## PROBLEM DETAILS
The data below is to be written out exactly, with no pictures.

## SUPPLIED MATERIAL
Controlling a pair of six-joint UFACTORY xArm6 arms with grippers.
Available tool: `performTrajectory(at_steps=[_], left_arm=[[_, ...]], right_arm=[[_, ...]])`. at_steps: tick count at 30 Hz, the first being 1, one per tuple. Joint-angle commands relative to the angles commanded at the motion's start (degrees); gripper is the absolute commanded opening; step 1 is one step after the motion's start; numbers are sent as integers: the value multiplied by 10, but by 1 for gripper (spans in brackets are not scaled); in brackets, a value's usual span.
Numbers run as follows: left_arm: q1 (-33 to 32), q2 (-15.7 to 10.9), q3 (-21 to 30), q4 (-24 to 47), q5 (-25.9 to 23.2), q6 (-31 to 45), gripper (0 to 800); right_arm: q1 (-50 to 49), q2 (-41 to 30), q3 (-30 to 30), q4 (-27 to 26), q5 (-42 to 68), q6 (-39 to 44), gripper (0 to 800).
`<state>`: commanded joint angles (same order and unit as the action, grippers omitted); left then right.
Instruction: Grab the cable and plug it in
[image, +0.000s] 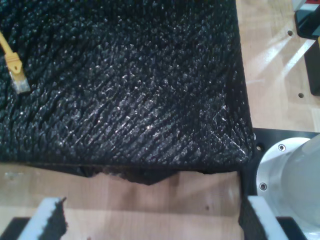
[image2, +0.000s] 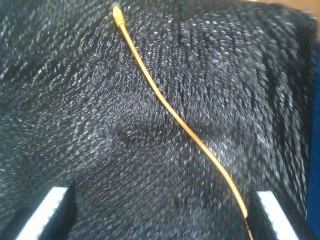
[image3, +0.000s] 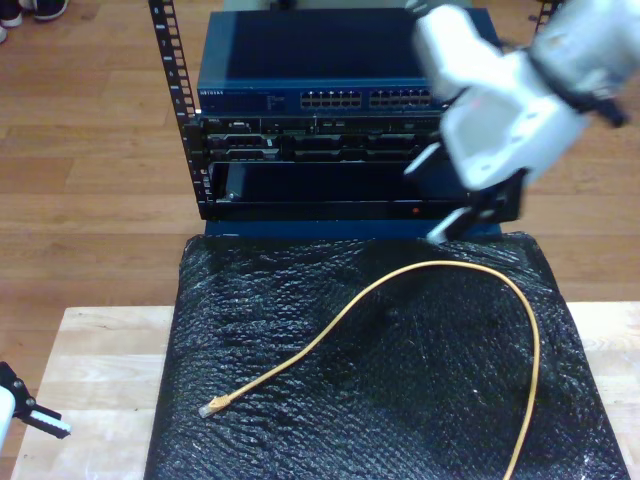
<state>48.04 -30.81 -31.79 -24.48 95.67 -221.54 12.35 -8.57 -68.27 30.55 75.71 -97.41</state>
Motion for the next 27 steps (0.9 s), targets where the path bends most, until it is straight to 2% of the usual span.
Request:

## RESPONSE BOX
Controlling a pair of six-joint UFACTORY xArm6 arms with grippers.
Available tool: `performTrajectory(at_steps=[_], left_arm=[[_, ...]], right_arm=[[_, ...]])`. at_steps: tick count at 30 Hz, the first being 1, one per tuple. Joint-angle commands relative to the angles commanded at the motion's start (degrees); gripper is the absolute commanded opening; step 1 is one step after the motion's start; numbers are sent as integers: the value multiplied by 10, but by 1 for gripper (spans in brackets are not scaled); in brackets, a value's usual span.
Numbers run as follows: left_arm: q1 (-33 to 32), q2 (-15.7 to 10.9), q3 (-21 to 30), q4 (-24 to 47), q5 (-25.9 to 23.2), q6 (-31 to 45), gripper (0 to 800); right_arm: q1 (-50 to 49), q2 (-41 to 30), q3 (-30 to 30), q4 (-27 to 26), q5 (-42 to 68), q6 (-39 to 44), gripper (0 to 800).
`<state>`: commanded joint angles (same order and unit as the action, grippers omitted); left then right.
Instruction: Grab the cable and plug it in
[image, +0.000s] 
[image2, +0.000s] 
[image3, +0.000s] 
<state>48.04 -30.81 -31.79 -24.48 95.67 -221.54 12.35 -8.57 -68.27 30.55 75.71 -97.41</state>
Motion for the next 27 steps (0.9 s), targets where the path bends most, until it is straight to 2% of the usual span.
Request:

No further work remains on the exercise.